{section: How to limit CPU usage of jobs}

_Known to work with HTCondor v8.2 and above_

When you submit a job in HTCondor, users can specify =request_cpus= in the job submit description to the expected maximum number of CPU cores required by all the processes in the job. HTCondor will then schedule the job to run on an appropriately sized slot for your job that has at least as many cores as specified.

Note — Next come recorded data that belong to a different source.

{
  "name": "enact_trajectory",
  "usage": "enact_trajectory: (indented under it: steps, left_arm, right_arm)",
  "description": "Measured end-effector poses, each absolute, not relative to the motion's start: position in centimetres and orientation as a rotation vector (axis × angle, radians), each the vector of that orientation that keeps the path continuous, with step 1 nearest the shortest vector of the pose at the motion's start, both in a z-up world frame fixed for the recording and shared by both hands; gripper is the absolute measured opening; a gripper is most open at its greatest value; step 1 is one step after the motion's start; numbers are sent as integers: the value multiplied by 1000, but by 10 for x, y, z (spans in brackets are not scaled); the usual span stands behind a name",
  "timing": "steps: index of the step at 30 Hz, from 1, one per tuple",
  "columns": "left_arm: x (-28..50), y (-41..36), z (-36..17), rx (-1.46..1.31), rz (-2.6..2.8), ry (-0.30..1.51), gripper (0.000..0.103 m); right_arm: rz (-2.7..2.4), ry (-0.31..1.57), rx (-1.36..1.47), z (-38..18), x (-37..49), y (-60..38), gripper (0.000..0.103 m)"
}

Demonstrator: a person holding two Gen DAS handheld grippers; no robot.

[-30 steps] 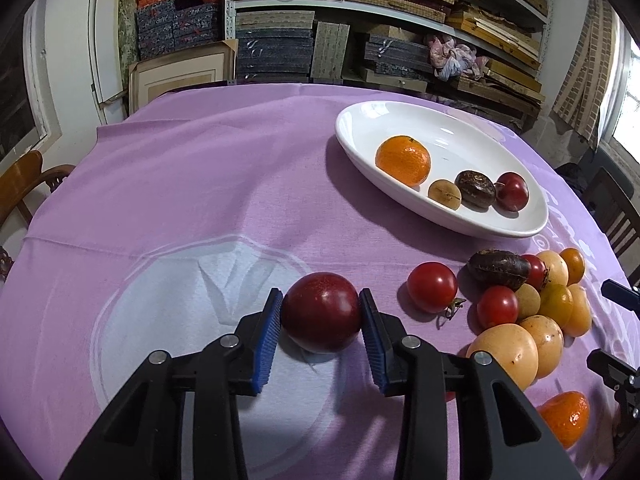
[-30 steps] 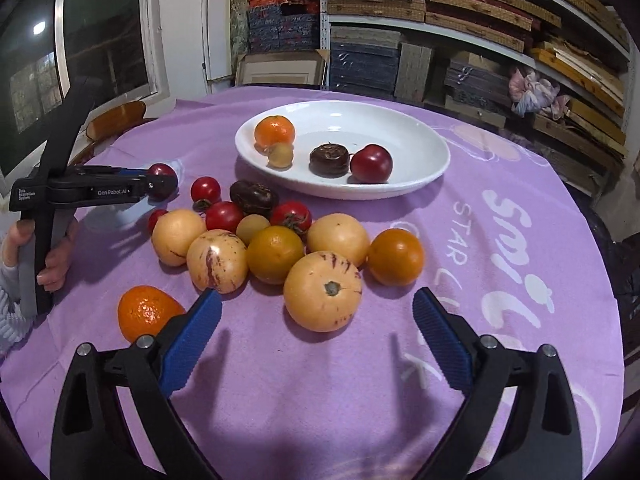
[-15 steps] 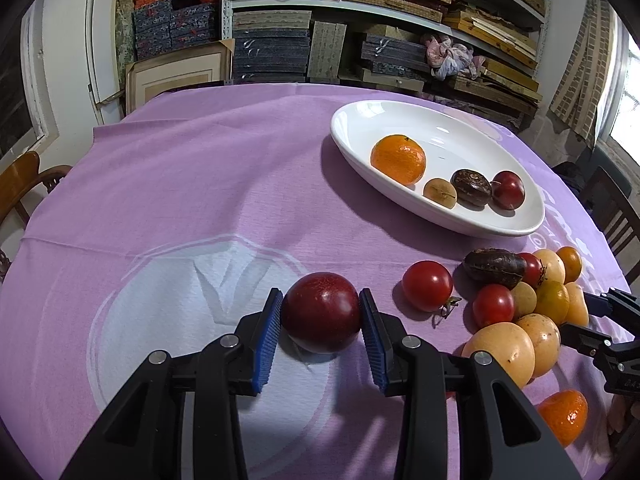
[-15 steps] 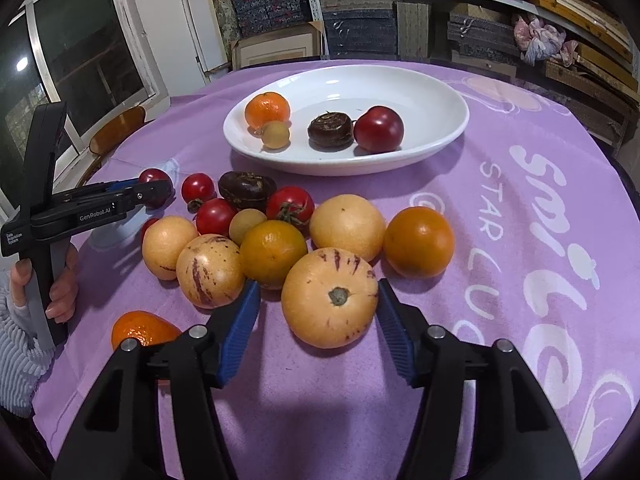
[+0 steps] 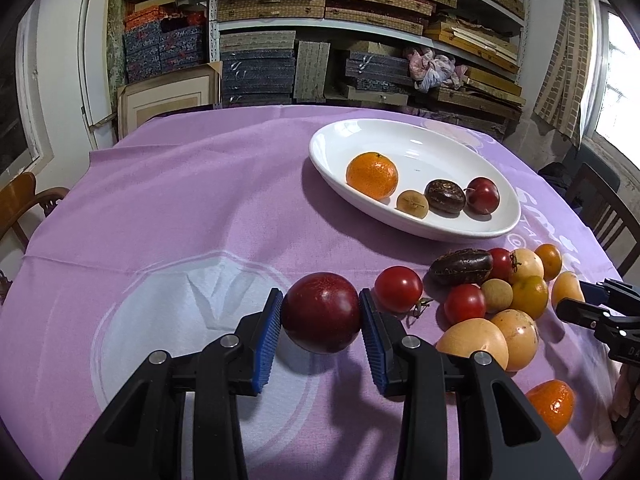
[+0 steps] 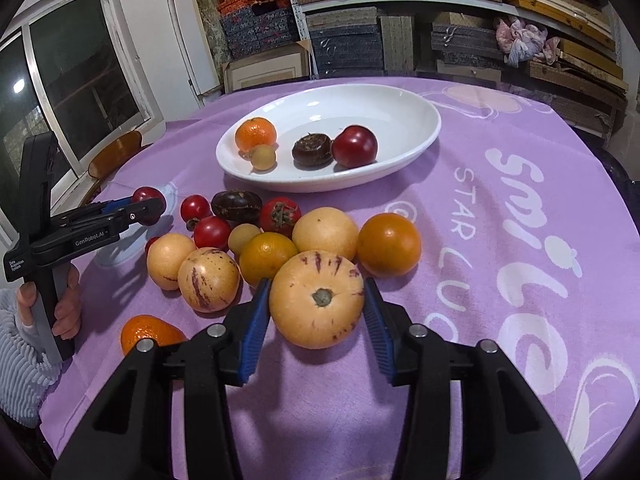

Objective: Organize fruits
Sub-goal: 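Place the plum and pepino in the white dish, opening both tools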

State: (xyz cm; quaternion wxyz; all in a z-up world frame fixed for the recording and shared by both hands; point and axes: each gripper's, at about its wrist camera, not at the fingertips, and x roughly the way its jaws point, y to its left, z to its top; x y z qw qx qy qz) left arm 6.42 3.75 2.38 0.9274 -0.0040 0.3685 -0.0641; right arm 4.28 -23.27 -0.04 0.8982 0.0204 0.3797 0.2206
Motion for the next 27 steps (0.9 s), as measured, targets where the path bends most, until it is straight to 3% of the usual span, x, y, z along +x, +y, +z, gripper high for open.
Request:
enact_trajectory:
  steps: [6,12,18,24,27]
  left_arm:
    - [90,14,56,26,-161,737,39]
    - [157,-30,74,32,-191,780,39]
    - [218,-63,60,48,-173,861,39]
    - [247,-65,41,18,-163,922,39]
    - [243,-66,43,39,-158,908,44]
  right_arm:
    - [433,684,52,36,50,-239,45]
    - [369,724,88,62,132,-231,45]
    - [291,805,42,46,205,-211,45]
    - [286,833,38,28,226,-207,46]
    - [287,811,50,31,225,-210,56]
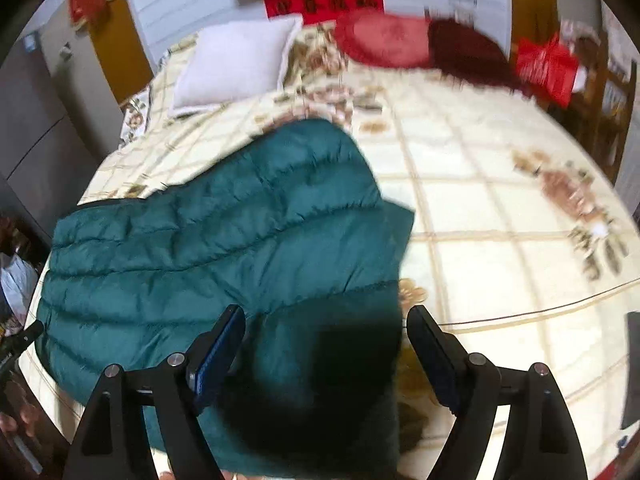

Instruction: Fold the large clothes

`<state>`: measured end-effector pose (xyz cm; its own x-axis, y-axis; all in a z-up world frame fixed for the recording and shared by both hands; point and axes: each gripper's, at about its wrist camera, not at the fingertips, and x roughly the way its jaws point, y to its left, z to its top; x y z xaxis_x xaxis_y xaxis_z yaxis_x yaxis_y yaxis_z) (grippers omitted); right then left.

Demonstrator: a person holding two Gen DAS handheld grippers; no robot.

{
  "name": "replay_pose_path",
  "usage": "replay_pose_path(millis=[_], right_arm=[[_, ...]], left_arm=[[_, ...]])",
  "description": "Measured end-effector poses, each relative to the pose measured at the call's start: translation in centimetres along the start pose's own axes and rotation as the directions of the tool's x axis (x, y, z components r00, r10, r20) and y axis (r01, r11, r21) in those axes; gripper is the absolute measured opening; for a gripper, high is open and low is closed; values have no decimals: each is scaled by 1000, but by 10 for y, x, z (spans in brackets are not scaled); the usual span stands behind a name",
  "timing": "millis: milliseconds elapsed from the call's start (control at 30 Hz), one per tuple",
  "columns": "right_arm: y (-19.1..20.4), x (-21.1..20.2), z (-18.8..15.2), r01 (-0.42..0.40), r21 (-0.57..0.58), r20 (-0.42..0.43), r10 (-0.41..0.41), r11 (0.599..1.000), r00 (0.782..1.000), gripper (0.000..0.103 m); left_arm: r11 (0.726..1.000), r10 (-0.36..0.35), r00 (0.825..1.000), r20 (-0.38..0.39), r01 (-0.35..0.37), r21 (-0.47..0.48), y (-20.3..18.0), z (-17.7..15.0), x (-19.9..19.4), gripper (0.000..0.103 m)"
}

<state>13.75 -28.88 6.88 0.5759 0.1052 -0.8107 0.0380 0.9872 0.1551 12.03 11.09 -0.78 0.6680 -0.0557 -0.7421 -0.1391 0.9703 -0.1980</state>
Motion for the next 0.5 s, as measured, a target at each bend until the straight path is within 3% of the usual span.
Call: replay_pose_path(millis=[200, 500], right_arm=[[29, -42, -29, -107, -39, 94, 111, 993, 989, 81], [89, -56, -83, -178, -160, 97, 195, 971, 976, 81]], left_arm=[[997, 52, 998, 23, -53, 49, -29, -23, -17, 68], [994, 44, 998, 34, -47, 97, -64, -49, -26, 68]])
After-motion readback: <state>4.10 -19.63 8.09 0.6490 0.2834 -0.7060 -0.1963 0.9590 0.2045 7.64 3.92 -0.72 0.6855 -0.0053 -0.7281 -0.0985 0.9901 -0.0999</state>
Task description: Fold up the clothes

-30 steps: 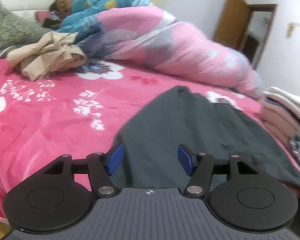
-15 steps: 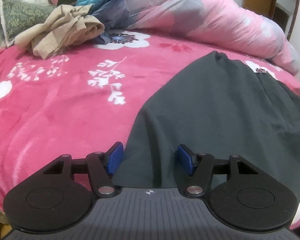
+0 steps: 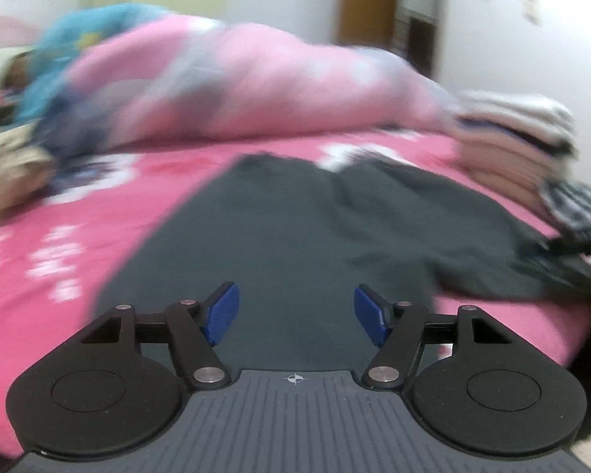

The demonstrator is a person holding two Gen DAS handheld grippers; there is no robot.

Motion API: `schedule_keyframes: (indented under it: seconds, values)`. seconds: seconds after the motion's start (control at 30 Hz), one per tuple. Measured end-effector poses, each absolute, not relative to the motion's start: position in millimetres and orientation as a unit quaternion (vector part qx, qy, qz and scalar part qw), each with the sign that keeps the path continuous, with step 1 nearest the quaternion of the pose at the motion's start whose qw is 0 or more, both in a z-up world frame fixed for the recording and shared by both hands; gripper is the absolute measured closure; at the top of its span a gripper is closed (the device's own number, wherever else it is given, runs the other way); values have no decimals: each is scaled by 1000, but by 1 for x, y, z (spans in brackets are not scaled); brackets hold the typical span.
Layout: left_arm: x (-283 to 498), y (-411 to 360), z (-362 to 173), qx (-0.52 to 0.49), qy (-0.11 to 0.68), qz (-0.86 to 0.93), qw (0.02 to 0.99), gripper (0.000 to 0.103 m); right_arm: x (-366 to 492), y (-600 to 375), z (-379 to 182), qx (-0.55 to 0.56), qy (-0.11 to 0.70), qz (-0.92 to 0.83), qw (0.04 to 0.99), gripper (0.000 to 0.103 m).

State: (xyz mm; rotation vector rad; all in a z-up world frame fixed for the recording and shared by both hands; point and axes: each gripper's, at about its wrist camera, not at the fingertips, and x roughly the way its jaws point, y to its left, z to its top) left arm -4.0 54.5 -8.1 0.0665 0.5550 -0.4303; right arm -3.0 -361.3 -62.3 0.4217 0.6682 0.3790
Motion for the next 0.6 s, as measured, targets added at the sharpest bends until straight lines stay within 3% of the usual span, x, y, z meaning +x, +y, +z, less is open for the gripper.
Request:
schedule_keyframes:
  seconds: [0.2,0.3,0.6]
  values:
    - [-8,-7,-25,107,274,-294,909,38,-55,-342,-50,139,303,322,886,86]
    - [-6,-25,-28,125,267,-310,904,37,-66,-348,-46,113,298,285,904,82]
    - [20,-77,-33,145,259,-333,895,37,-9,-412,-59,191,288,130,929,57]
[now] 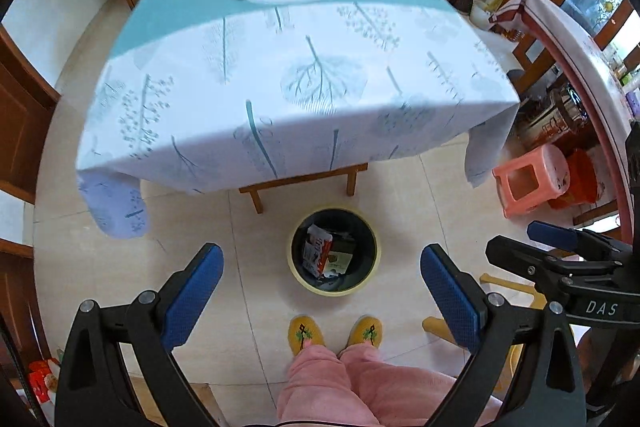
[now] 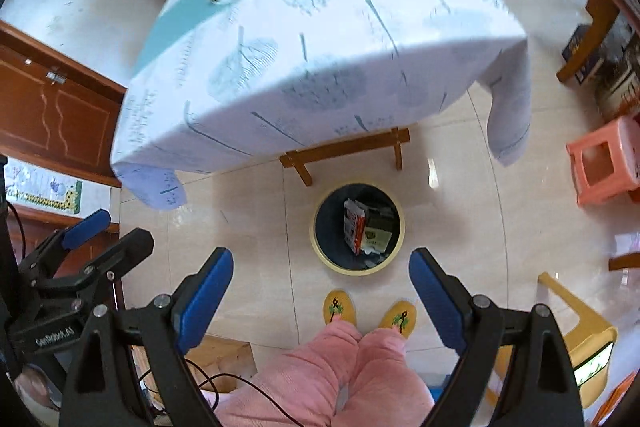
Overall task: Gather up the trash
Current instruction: 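Raise both tools back over the table toward the paper cup holder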
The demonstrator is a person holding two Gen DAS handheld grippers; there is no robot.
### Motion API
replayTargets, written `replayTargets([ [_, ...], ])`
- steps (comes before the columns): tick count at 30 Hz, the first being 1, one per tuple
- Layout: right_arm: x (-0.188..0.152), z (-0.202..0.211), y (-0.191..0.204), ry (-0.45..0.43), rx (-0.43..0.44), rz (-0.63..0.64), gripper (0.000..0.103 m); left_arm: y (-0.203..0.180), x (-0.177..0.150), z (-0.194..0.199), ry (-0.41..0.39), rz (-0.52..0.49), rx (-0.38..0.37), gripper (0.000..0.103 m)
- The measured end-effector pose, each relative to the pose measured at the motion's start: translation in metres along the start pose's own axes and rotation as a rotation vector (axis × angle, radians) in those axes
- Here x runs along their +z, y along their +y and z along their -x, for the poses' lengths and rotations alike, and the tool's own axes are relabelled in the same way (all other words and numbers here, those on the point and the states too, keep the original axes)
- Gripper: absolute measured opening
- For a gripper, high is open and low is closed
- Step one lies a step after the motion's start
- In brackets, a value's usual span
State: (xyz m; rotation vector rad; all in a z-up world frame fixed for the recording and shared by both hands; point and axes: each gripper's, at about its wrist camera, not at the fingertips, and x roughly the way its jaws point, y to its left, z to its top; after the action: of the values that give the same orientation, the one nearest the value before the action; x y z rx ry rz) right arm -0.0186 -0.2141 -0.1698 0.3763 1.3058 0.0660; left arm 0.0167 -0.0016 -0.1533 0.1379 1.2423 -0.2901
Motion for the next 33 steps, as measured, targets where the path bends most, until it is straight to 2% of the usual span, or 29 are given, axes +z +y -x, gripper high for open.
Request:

This document describes three different strategies to configure HTCondor to prevent jobs from using more  CPU cores than specified in the slot.  Each strategy has its own set of pros and cons that are highlighted below.

The three strategies are:

1: Use ASSIGN_CPU_AFFINITY
2: Use cgroups
3: Use startd policy expressions to monitor cores used, and place jobs on hold that use more cores than were requested/allocated.

{subsection: Option 1: ASSIGN_CPU_AFFINITY}

To enable, just put the following line in your condor_config file(s) on all your execute nodes
{code}
ASSIGN_CPU_AFFINITY = True
{endcode}
and then issue a condor_reconfig command.  HTCondor will then configure the kernel to prevent it from utilizing more core than
your job than requested.  For instance, if your job is scheduled onto a one-core slot and starts up 50 threads, all 50 threads will timeshare upon one CPU core.

This requires that your execute node is running Linux and that you only have one condor_startd instance running per machine.  The condor_startd does not need to have root access.  One downside of this method is even if there is no contention for CPU cores on the server, the job cannot use more cores than specified in the Cpus attribute of the slot.  That is, on an eight core machine, with only a single, one-core slot running, and otherwise idle, the job running in the one slot could only consume one core.

{subsection: Option 2: cgroups}


This configuration requires a relatively recent version of Linux (RHEL 6.5 or above), only works when the HTCondor daemons have been started as root, and requires there only be one condor_startd instance running per machine.

To use, configure cgroups as described in the manual in section "Cgroup-Based Process Tracking", in section 3.12: {link: http://research.cs.wisc.edu/htcondor/manual/current/3_12Setting_Up.html Cgroup-Based Process Tracking}. HTCondor will then configure the kernel to prevent it from utilizing more core than
your job than requested.  However, unlike =ASSIGN_CPU_AFFINITY= above, this limit only applies when there is contention for the CPU. That is, on an eight core machine, with only a single, one-core slot running, and otherwise idle, the job running in the one slot could consume all eight CPU cores concurrently with this limit in play, if it is the only thing running. If, however, all eight slots had running jobs, with each configured for one CPU core, the core usage would be assigned equally to each job, regardless of the number of processes in each job.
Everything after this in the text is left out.